| What is needed |
Please retype the entries below exactly as they are written.

| Data to process |
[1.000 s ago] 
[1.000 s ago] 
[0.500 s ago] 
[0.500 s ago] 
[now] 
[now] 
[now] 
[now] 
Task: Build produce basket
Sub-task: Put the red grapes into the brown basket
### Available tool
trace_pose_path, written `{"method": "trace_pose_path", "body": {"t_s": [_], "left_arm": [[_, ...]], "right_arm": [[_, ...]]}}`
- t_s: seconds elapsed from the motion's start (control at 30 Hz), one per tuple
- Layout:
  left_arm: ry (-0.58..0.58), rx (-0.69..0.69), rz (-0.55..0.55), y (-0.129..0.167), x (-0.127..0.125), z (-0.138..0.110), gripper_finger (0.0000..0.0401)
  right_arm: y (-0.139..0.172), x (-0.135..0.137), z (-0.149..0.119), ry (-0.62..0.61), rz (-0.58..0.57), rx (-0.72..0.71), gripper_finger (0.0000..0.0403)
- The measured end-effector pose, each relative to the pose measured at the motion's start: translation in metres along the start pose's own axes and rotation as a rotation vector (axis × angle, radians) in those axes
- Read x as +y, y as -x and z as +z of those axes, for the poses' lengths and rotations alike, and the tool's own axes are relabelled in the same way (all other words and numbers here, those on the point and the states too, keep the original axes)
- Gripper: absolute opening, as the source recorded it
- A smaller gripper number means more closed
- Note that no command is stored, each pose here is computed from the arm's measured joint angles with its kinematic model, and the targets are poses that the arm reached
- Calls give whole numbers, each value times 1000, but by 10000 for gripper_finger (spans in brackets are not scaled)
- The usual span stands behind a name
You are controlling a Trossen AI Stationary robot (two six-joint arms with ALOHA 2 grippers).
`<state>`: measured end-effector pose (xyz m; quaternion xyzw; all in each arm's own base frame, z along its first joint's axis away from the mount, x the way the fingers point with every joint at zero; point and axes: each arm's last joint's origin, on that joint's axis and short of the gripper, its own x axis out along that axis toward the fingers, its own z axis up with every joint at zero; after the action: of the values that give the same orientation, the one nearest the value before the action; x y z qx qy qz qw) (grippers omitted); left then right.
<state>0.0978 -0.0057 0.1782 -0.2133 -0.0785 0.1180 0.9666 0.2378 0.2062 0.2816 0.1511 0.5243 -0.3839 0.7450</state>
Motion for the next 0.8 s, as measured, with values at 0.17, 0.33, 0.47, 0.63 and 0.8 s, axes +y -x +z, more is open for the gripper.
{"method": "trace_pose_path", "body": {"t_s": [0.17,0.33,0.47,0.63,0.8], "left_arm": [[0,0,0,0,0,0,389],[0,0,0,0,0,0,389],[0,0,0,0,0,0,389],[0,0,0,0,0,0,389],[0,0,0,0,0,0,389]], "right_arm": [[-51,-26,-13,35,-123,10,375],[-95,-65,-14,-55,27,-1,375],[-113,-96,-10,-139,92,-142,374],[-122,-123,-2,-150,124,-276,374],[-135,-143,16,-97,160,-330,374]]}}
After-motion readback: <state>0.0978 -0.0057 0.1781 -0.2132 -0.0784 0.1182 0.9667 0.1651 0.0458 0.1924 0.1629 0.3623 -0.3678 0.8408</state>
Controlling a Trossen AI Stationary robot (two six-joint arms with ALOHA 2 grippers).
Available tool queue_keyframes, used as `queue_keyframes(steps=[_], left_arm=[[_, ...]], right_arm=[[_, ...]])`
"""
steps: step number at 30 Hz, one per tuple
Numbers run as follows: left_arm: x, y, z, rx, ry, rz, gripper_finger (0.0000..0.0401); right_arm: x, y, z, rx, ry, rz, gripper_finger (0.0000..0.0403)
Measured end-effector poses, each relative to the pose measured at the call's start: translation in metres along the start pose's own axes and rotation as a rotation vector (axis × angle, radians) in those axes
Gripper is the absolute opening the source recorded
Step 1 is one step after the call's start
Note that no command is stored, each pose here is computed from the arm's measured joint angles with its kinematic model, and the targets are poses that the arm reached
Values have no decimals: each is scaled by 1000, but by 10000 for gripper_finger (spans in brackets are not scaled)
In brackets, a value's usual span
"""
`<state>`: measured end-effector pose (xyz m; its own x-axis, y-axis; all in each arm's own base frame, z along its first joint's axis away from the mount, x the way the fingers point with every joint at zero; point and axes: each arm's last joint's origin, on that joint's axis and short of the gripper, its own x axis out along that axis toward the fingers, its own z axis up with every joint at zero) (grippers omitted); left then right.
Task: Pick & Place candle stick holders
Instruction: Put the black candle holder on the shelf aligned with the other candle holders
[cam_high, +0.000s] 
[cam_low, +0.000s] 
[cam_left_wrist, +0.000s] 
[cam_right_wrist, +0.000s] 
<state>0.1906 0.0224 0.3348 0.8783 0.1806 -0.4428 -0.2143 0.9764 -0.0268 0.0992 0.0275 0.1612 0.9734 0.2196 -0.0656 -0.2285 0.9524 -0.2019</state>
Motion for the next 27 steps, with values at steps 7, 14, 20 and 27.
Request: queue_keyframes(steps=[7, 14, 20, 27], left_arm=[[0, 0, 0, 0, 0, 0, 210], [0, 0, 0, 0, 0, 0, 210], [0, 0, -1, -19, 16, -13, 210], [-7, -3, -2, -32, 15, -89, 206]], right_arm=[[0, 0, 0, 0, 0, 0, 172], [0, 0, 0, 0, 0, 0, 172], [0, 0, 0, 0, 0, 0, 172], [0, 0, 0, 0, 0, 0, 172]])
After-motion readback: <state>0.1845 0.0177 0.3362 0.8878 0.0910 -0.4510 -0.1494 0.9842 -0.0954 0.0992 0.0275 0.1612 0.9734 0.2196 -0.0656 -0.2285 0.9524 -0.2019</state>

| Response area |
[1.000 s ago] 
[1.000 s ago] 
[0.500 s ago] 
[0.500 s ago] 
[now] 
[now] 
[now] 
[now] 
Task: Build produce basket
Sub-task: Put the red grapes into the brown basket
### Available tool
trace_pose_path, written `{"method": "trace_pose_path", "body": {"t_s": [_], "left_arm": [[_, ...]], "right_arm": [[_, ...]]}}`
- t_s: seconds elapsed from the motion's start (control at 30 Hz), one per tuple
- Layout:
  left_arm: ry (-0.58..0.58), rx (-0.69..0.69), rz (-0.55..0.55), y (-0.129..0.167), x (-0.127..0.125), z (-0.138..0.110), gripper_finger (0.0000..0.0401)
  right_arm: y (-0.139..0.172), x (-0.135..0.137), z (-0.149..0.119), ry (-0.62..0.61), rz (-0.58..0.57), rx (-0.72..0.71), gripper_finger (0.0000..0.0403)
- The measured end-effector pose, each relative to the pose measured at the motion's start: translation in metres along the start pose's own axes and rotation as a rotation vector (axis × angle, radians) in those axes
- Read x as +y, y as -x and z as +z of those axes, for the poses' lengths and rotations alike, and the tool's own axes are relabelled in the same way (all other words and numbers here, those on the point and the states too, keep the original axes)
- Gripper: absolute opening, as the source recorded it
- A smaller gripper number means more closed
- Note that no command is stored, each pose here is computed from the arm's measured joint angles with its kinematic model, and the targets are poses that the arm reached
- Calls give whole numbers, each value times 1000, but by 10000 for gripper_finger (spans in brackets are not scaled)
- The usual span stands behind a name
You are controlling a Trossen AI Stationary robot (two six-joint arms with ALOHA 2 grippers).
`<state>`: measured end-effector pose (xyz m; quaternion xyzw; all in each arm's own base frame, z along its first joint's axis away from the mount, x the way the fingers point with every joint at zero; point and axes: each arm's last joint's origin, on that joint's axis and short of the gripper, its own x axis out along that axis toward the fingers, its own z axis up with every joint at zero; after the action: of the values that give the same orientation, the one nearest the value before the action; x y z qx qy qz qw) (grippers omitted); left then right.
<state>0.0978 -0.0057 0.1782 -0.2133 -0.0785 0.1180 0.9666 0.2378 0.2062 0.2816 0.1511 0.5243 -0.3839 0.7450</state>
Motion for the next 0.8 s, as measured, with values at 0.17, 0.33, 0.47, 0.63 and 0.8 s, axes +y -x +z, more is open for the gripper.
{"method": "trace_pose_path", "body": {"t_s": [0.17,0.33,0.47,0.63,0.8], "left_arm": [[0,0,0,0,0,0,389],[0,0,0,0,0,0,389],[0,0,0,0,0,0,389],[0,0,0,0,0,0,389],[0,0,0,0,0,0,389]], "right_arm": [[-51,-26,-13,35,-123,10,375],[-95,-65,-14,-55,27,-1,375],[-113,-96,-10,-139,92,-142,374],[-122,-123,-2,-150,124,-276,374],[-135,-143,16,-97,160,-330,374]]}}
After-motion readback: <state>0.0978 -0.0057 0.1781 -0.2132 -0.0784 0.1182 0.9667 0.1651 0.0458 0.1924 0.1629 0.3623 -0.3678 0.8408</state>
Controlling a Trossen AI Stationary robot (two six-joint arms with ALOHA 2 grippers).
Available tool queue_keyframes, used as `queue_keyframes(steps=[_], left_arm=[[_, ...]], right_arm=[[_, ...]])`
"""
steps: step number at 30 Hz, one per tuple
Numbers run as follows: left_arm: x, y, z, rx, ry, rz, gripper_finger (0.0000..0.0401); right_arm: x, y, z, rx, ry, rz, gripper_finger (0.0000..0.0403)
Measured end-effector poses, each relative to the pose measured at the call's start: translation in metres along the start pose's own axes and rotation as a rotation vector (axis × angle, radians) in those axes
Gripper is the absolute opening the source recorded
Step 1 is one step after the call's start
Note that no command is stored, each pose here is computed from the arm's measured joint angles with its kinematic model, and the targets are poses that the arm reached
Values have no decimals: each is scaled by 1000, but by 10000 for gripper_finger (spans in brackets are not scaled)
In brackets, a value's usual span
"""
`<state>`: measured end-effector pose (xyz m; its own x-axis, y-axis; all in each arm's own base frame, z along its first joint's axis away from the mount, x the way the fingers point with every joint at zero; point and axes: each arm's last joint's origin, on that joint's axis and short of the gripper, its own x axis out along that axis toward the fingers, its own z axis up with every joint at zero) (grippers omitted); left then right.
Task: Pick & Place candle stick holders
Instruction: Put the black candle holder on the shelf aligned with the other candle holders
[cam_high, +0.000s] 
[cam_low, +0.000s] 
[cam_left_wrist, +0.000s] 
[cam_right_wrist, +0.000s] 
<state>0.1906 0.0224 0.3348 0.8783 0.1806 -0.4428 -0.2143 0.9764 -0.0268 0.0992 0.0275 0.1612 0.9734 0.2196 -0.0656 -0.2285 0.9524 -0.2019</state>
Motion for the next 27 steps, with values at steps 7, 14, 20 and 27.
Request: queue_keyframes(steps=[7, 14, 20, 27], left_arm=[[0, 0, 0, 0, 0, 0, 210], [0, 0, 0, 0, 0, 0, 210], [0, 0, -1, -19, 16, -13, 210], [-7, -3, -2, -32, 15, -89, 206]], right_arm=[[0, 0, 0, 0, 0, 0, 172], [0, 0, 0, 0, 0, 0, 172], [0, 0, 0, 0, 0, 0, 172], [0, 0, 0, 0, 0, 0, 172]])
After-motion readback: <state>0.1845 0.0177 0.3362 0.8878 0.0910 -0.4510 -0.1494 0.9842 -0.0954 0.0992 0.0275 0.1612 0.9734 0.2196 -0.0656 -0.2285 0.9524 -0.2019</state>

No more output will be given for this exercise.